Prier, ce serait jeter l’ancre dans cet océan de béatitude. Mais il faut des livres qui sachent prier, et non plus seulement un cœur qui sache prier. Car le cœur est impuissant devant Dieu.
Quoi ? ce gonflement d’amour ne suffit-il point ? Cet abandonnement d’amour, ce pur épanchement ?… Faut-il donc des mots précis, des formes sensibles, quelques modes d’oraison apprise ?
Après un jour de repos, je repars vers l’ouest. Devant nous se dressent des crêtes de quartzite ; c’est le massif d’Aoussirt, sur lequel nos yeux restent fixés toute la matinée du 19. A droite et à gauche, d’autres îlots rocheux dominent la plaine, et le regard se perd dans ce noir archipel ceint du flot noir des pierres.
Nous recoupons les traces d’une centaine de chameaux qui se dirigent vers le nord. Ce sont sans doute des Regueïbat récemment partis en dissidence. Je lance quelques hommes sur cette piste… Aoussirt, qui semblait proche ce matin, s’éloigne à mesure que nous marchons vers lui. Vers dix heures, la montagne danse dans le soleil, et son pied ne se voit plus, dans le tremblement de l’air. L’horizon se peuple de formes étranges, stalactites solaires, colonnes de lumière, prismes changeants. Le mirage charge d’illusions la terre de toutes les réalités.

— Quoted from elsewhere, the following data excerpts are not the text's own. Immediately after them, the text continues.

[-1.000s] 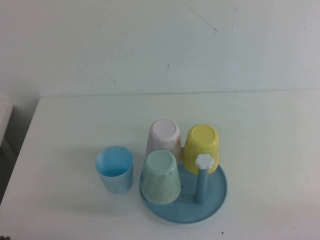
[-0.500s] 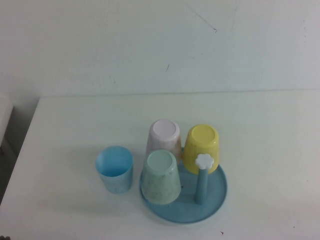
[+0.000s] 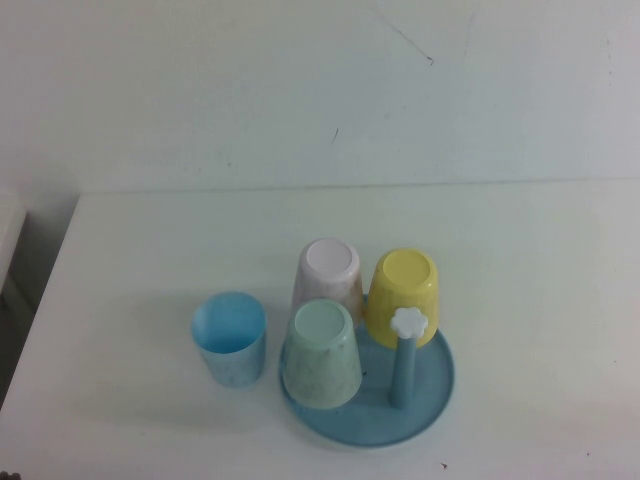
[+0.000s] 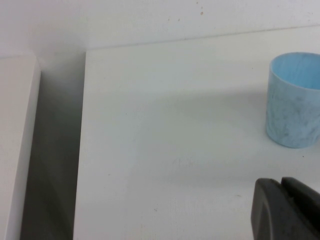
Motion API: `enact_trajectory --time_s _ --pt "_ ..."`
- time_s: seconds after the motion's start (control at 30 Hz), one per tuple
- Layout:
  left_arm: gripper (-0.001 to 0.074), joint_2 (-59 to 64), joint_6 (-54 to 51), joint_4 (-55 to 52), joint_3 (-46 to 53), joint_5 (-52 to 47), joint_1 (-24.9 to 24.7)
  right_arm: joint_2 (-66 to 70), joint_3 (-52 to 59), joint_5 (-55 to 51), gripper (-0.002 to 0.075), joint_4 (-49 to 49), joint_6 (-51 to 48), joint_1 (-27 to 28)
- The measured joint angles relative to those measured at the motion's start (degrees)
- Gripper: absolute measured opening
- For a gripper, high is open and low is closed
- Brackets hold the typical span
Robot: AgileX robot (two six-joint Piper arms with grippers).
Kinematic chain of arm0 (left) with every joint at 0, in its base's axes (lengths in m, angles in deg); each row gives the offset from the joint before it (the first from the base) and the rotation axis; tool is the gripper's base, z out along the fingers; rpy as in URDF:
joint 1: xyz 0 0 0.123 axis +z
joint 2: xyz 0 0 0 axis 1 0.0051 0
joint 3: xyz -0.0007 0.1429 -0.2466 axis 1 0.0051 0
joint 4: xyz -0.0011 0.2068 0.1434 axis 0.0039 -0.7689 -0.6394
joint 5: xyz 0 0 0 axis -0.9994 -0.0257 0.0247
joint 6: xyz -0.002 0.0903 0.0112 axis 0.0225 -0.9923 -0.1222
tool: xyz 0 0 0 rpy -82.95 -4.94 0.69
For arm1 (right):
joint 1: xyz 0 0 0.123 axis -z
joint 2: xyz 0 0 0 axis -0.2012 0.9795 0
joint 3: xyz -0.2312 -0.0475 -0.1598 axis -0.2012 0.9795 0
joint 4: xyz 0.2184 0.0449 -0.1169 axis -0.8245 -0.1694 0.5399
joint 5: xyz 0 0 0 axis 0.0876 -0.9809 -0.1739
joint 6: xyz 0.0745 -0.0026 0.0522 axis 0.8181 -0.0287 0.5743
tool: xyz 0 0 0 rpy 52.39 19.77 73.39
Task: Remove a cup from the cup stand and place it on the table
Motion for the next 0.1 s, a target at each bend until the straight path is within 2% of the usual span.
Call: enact_trajectory --time_s 0.1 --pt "-0.0002 0.0 0.0 0.0 0.0 0.0 0.0 0.0 0.0 0.0 -0.0001 0.0 0.0 0.0"
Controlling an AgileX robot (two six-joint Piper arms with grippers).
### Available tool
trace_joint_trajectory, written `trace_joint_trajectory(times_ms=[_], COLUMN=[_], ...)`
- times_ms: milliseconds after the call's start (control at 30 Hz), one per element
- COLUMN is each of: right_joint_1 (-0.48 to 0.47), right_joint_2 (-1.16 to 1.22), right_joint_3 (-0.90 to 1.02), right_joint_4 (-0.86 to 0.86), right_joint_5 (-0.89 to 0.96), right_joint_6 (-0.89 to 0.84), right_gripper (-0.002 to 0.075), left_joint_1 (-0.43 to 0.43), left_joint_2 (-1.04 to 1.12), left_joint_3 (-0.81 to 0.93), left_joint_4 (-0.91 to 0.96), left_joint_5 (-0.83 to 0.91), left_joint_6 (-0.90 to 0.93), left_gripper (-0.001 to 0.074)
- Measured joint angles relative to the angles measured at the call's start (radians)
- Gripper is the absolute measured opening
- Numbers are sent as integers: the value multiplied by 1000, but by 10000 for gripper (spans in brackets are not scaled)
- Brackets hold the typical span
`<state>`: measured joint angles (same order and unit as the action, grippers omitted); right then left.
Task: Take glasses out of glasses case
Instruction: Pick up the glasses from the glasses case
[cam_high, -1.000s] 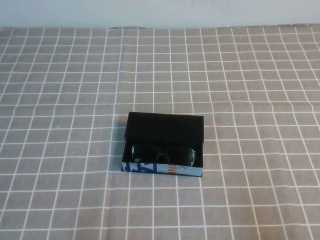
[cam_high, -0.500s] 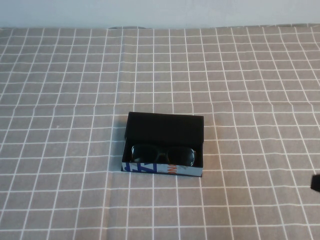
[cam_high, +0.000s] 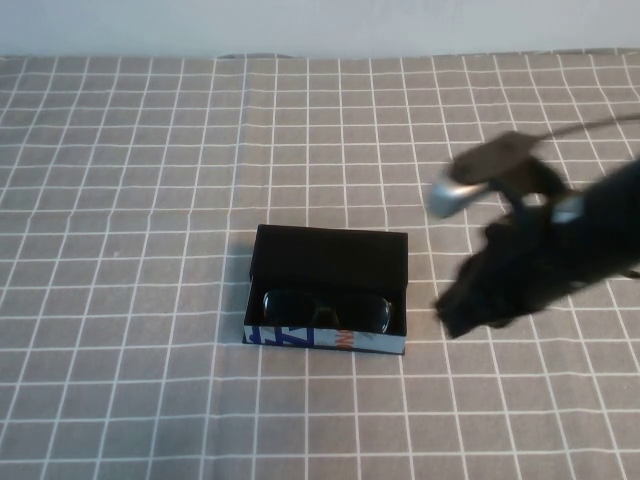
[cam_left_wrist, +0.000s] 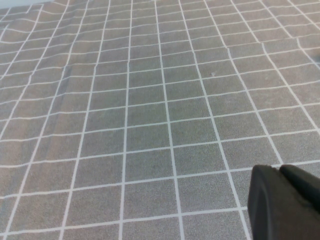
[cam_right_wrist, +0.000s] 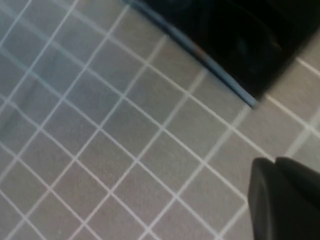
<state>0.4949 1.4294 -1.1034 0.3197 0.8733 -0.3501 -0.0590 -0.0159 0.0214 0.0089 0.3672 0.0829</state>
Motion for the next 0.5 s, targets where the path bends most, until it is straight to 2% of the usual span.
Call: trace_joint_trajectory(times_ms=[100, 200, 367, 500], right_joint_1=[94, 148, 170, 170], right_joint_2=[106, 213, 369, 472], right_joint_3=[-122, -226, -376, -463], right_joint_4=[-33, -37, -43, -69], right_joint_5=[23, 35, 39, 45], right_joint_6=[-119, -226, -338, -410], right_gripper=[-13, 28, 218, 297], left_joint_1=[0, 0, 0, 0], left_joint_2=[0, 0, 0, 0], left_joint_3=[0, 0, 0, 0], left_joint_4=[0, 0, 0, 0], left_joint_5=[0, 0, 0, 0], left_joint_6=[0, 0, 0, 0], left_gripper=[-5, -4, -4, -5])
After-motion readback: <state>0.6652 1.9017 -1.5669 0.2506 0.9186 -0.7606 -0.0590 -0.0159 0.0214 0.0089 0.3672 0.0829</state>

Je comprends comment la nature nous éloigne de la nature. Ici, dans la terre enfant, dont les artifices mêmes sont de toute naïveté, je devrais ne suivre que cette lumière naturelle qui est en moi — et, par la force naturelle de mon cœur, m’unir à Dieu. Mais non ! Car ceci même est une contradiction. Moi, être fini, je ne puis atteindre l’infini par mes propres forces, et je le sais bien, quand je reste, frappé d’impuissance, devant mon cœur qui va trop loin, franchit trop de vierge espace.
Donc, il m’est absolument impossible, dans ma faiblesse, d’atteindre ce qui dépasse toute force humaine ; dans ma nature, d’atteindre le surnaturel. Absolument impossible — en dehors des signes que Dieu lui-même m’a envoyés pour le connaître. Car si, hors de ces signes, je pouvais connaître Dieu, ce serait que je serais Dieu moi-même.
En effet, je rentre en moi aujourd’hui. J’y vois la parfaite ignorance de Dieu, et pourtant le désir de lui. Preuve admirable ! Car si je le connaissais en dehors de sa révélation, ce serait donc qu’il serait humain — et non plus Dieu.
J’arrive à une clarté insoutenable. Le mirage se dissipe — et c’est pour que je sois aveuglé de lumière. Si je la découvre, c’est pour ne pouvoir plus la supporter.
Il faut pourtant aller jusqu’au bout, puisque j’ai fait vœu d’être sincère. Donc — et mon sentiment est ici conforme à ma raison — sans des signes, je ne puis pas connaître cet être inouï, que rien d’humain ne peut me représenter, unique en trois personnes, invisible et partout présent, maître du temps et pourtant hors du temps, infigurable et pourtant réel. Mais, au contraire, avec des signes — pourvu qu’ils soient révélés — nous pouvons joindre cet ordre surnaturel, et même, pour les Sacrements, être intimement liés à ce surnaturel, et, en tant que nous les recevons, participer de Dieu lui-même. Il faut que l’infini descende jusqu’à nous, se fasse fini pour nous, et ce n’est pas à nous de le limiter, mais lui seul doit venir à nous, pour que nous soyons exaltés jusqu’à lui.